Thanks for your work on encoding issues, dudes, I really suck at that.
On Wed, Aug 04, 2004 at 12:29:54AM +0200, Denis Barbier wrote:
On Tue, Aug 03, 2004 at 11:46:50PM +0200, Jordi Vilalta wrote:
You were talking about po4a-translate and localized file charset,
and
now gettextizing master file. In the latter case, if master file
contains only ASCII, no conversion is performed. Otherwise it has to be
recoded into UTF-8, and there is indeed a problem if original charset is
not specified. One could check whether it is UTF-8, and goes back to
ISO-8859-1 otherwise, but unspecified encodings really suck, so let's
be pedantic and force those people to declare their encoding.
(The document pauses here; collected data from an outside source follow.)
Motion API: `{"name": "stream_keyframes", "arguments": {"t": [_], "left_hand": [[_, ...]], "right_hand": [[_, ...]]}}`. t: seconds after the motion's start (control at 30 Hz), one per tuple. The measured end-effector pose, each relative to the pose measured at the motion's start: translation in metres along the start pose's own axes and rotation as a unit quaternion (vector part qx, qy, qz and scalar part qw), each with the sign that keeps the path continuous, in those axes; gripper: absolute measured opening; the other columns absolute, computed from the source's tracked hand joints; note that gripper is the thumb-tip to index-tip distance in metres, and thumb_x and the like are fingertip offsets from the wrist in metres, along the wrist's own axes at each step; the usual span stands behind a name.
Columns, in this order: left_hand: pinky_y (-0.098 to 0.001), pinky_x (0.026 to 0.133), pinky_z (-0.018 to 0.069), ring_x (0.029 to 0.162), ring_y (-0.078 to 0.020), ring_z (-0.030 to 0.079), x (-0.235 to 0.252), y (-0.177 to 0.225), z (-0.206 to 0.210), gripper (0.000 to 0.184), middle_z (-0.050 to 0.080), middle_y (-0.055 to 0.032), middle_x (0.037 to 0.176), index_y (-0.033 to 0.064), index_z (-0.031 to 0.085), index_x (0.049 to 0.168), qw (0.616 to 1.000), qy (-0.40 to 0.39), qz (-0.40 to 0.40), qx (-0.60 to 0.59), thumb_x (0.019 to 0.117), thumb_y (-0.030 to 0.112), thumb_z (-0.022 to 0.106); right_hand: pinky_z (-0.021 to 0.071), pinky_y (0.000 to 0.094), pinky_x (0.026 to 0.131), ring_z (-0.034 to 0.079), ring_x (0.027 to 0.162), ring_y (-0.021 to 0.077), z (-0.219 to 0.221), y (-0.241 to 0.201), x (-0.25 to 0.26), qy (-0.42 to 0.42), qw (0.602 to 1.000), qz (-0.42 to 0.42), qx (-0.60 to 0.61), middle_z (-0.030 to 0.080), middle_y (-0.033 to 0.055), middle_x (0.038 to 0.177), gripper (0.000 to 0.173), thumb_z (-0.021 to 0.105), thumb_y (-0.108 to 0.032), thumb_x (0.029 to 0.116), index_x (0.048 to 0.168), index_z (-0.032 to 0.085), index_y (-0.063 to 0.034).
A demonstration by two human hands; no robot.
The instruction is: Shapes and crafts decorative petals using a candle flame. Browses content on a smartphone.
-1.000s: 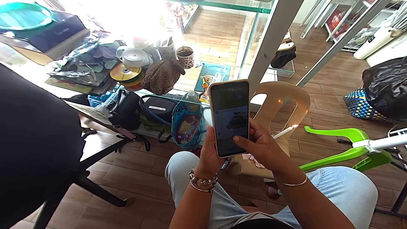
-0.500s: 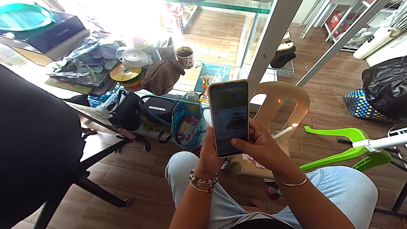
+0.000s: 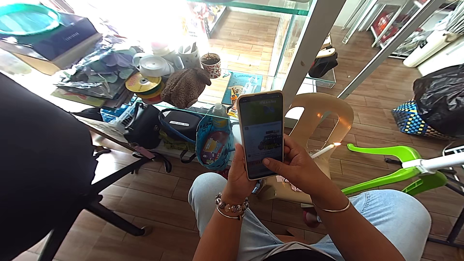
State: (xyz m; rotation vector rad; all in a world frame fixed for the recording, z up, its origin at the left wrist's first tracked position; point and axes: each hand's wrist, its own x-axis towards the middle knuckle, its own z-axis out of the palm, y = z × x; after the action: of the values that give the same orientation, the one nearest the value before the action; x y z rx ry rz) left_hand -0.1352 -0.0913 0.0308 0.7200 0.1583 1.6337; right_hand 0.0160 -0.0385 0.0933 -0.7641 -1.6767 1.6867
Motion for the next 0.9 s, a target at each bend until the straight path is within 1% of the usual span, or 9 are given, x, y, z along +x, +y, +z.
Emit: {"name": "stream_keyframes", "arguments": {"t": [0.3, 0.4, 0.63, 0.73, 0.9], "left_hand": [[-0.0334, 0.098, 0.0563, 0.113, -0.0132, 0.069, 0.0002, 0.0, -0.0003, 0.05, 0.072, -0.0023, 0.122, 0.0215, 0.066, 0.132, 1.0, -0.005, 0.0, 0.0, 0.1019, 0.058, 0.049], [-0.0332, 0.098, 0.0563, 0.113, -0.0129, 0.068, 0.0002, 0.0001, -0.0002, 0.05, 0.072, -0.0022, 0.122, 0.0218, 0.066, 0.133, 1.0, -0.008, 0.002, -0.001, 0.1025, 0.058, 0.047], [-0.0338, 0.098, 0.0564, 0.113, -0.0134, 0.069, 0.0005, -0.0001, -0.0002, 0.05, 0.072, -0.0026, 0.122, 0.0211, 0.066, 0.133, 1.0, -0.007, 0.006, -0.003, 0.1025, 0.057, 0.048], [-0.0336, 0.098, 0.0565, 0.113, -0.0131, 0.069, 0.0002, 0.0, -0.0002, 0.05, 0.072, -0.0024, 0.122, 0.0218, 0.066, 0.133, 1.0, -0.002, 0.003, 0.001, 0.1019, 0.058, 0.049], [-0.034, 0.098, 0.0563, 0.114, -0.0135, 0.068, 0.001, -0.0002, -0.0006, 0.051, 0.071, -0.0027, 0.123, 0.0218, 0.065, 0.133, 1.0, -0.008, -0.001, -0.004, 0.1016, 0.058, 0.049]], "right_hand": [[0.0617, 0.0247, 0.082, 0.073, 0.094, 0.0109, -0.0002, -0.0003, 0.0007, -0.002, 1.0, -0.003, -0.002, 0.073, 0.0028, 0.103, 0.035, 0.072, -0.009, 0.0912, 0.123, 0.056, -0.0107], [0.0621, 0.0253, 0.082, 0.073, 0.094, 0.0118, 0.0002, -0.0009, 0.0004, 0.0, 1.0, 0.004, -0.002, 0.073, 0.0039, 0.104, 0.037, 0.072, -0.009, 0.0913, 0.124, 0.056, -0.0098], [0.0618, 0.0242, 0.081, 0.073, 0.093, 0.0109, -0.0002, -0.0009, 0.0013, -0.004, 1.0, 0.001, -0.008, 0.073, 0.0027, 0.103, 0.036, 0.072, -0.009, 0.0912, 0.124, 0.056, -0.0104], [0.062, 0.0249, 0.08, 0.073, 0.092, 0.0116, -0.0005, -0.0008, 0.0012, -0.005, 1.0, 0.002, -0.003, 0.073, 0.0037, 0.102, 0.035, 0.071, -0.008, 0.0916, 0.123, 0.056, -0.0103], [0.0619, 0.0251, 0.081, 0.073, 0.092, 0.0115, -0.001, 0.0001, 0.0014, -0.007, 1.0, -0.002, -0.006, 0.073, 0.0033, 0.102, 0.035, 0.072, -0.009, 0.0916, 0.123, 0.056, -0.0099]]}}
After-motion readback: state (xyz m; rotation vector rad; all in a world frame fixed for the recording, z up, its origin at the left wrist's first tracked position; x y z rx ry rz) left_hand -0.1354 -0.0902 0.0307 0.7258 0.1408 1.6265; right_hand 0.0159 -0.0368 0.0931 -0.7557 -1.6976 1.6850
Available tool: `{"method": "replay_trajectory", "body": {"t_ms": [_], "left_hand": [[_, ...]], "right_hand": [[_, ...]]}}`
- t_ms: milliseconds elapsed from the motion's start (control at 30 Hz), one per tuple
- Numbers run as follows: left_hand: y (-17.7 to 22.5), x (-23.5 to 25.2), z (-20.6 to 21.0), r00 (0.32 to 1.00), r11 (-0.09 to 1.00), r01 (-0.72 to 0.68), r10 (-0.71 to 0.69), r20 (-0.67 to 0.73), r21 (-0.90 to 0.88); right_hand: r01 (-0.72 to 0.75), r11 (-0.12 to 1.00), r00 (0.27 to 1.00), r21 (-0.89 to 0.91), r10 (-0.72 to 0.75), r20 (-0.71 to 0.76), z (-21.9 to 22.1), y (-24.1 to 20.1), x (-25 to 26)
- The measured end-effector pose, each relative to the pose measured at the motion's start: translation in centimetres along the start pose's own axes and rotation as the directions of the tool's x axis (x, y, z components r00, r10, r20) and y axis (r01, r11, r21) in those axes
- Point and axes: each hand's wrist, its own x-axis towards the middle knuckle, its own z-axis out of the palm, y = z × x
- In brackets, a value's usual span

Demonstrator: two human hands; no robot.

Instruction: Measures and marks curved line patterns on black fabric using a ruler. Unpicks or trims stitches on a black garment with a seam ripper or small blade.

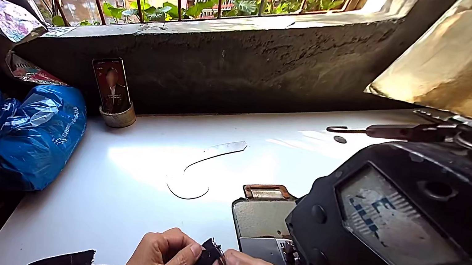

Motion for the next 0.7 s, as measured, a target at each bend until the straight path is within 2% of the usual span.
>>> {"method": "replay_trajectory", "body": {"t_ms": [133, 300, 700], "left_hand": [[-0.3, 0.0, 0.0, 1.0, 0.997, 0.017, -0.016, -0.008, 0.073], [-0.1, 0.0, 0.0, 0.997, 0.991, 0.072, -0.071, -0.013, 0.114], [-0.2, -0.3, 0.5, 0.998, 0.985, 0.008, 0.003, -0.063, 0.175]], "right_hand": [[-0.011, 0.999, 1.0, -0.041, 0.011, -0.007, 0.0, 0.3, 0.3], [-0.045, 0.999, 0.997, 0.001, 0.045, 0.07, -0.5, 0.7, 0.6], [-0.128, 0.992, 0.976, 0.019, 0.122, 0.182, -1.3, 0.8, 1.0]]}}
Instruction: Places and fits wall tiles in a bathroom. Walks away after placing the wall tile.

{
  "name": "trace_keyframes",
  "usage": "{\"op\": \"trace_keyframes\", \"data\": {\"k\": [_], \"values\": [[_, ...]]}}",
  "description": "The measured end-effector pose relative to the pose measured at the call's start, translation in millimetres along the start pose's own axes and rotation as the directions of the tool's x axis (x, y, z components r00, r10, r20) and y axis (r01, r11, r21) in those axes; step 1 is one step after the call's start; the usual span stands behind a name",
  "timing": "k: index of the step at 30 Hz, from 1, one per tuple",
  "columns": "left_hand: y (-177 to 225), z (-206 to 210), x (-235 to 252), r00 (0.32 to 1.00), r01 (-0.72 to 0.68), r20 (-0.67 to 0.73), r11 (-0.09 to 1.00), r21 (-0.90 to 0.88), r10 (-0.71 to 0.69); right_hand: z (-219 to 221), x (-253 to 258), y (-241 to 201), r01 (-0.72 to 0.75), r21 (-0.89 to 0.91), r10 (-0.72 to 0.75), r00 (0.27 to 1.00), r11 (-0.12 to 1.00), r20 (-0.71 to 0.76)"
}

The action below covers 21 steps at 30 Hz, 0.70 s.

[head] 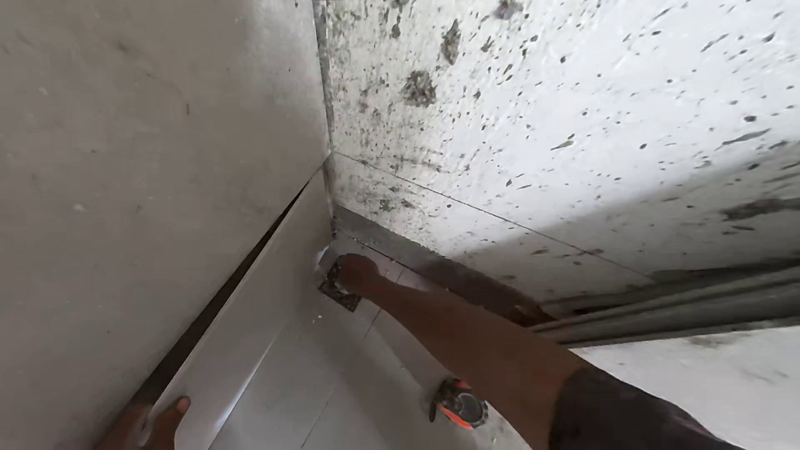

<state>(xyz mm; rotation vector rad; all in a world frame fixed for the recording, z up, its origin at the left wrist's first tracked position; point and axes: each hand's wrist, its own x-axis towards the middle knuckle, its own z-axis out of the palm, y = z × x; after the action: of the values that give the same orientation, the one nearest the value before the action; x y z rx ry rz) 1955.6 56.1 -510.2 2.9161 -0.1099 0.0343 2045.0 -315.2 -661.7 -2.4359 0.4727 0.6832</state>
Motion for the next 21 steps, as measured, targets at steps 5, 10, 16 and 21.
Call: {"op": "trace_keyframes", "data": {"k": [5, 10, 16, 21], "values": [[28.9, 5.1, 10.5, 0.999, -0.029, -0.019, 0.999, 0.035, 0.029, 37.7, -5.0, -0.7, 0.146, -0.049, -0.151, 0.976, 0.988, -0.155], [23.8, 13.0, 19.8, 0.99, -0.101, -0.09, 0.993, 0.065, 0.107, 39.2, -16.6, 6.0, 0.208, -0.032, -0.21, 0.961, 0.978, -0.178], [24.8, 7.7, 20.0, 0.996, -0.086, -0.023, 0.996, 0.02, 0.087, 21.9, -54.5, -22.9, 0.564, 0.014, -0.429, 0.644, 0.826, -0.634], [16.6, -8.5, 14.7, 0.99, -0.101, 0.104, 0.994, 0.051, 0.095, -6.6, -78.0, -72.1, 0.742, -0.123, -0.545, 0.358, 0.659, -0.758]]}}
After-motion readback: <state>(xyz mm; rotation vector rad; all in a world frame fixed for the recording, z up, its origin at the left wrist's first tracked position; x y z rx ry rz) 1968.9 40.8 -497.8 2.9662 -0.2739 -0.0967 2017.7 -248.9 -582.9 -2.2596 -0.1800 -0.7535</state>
After
all they know the encoding used in their English documentation, so they
can add the right options to po4a tools.
I'm ok with being pedentic here, too. This approach would fit me:
For the master:
- if no encoding specified, supposed to be UTF8
- if it's not valid UTF8, refuse to process until being given what it is
For translations:
- if not specified, suppose it's the same than the one in translated part
of the po file
- could be cool if we could check that the encoding is not broken, but I'm
not sure whether it's even possible.
- during gettextization, assume it's UTF8 if no encoding is provided, whine
for a proper setting if it's not the case
For po files:
- msgid must be in UTF8. No matter what happen.
- msgstr have to be in the encoding specified in the po file headers.
And once all this in implemented, we could be able to quit with assuming
that master-document = english-document ;)
Again, I've no definitive idea of all this should work, all this is merely a
proposition.
Thanks, Mt.
--
Dans la france profonde, il y a surtout des spéléologues.
-- Le Chat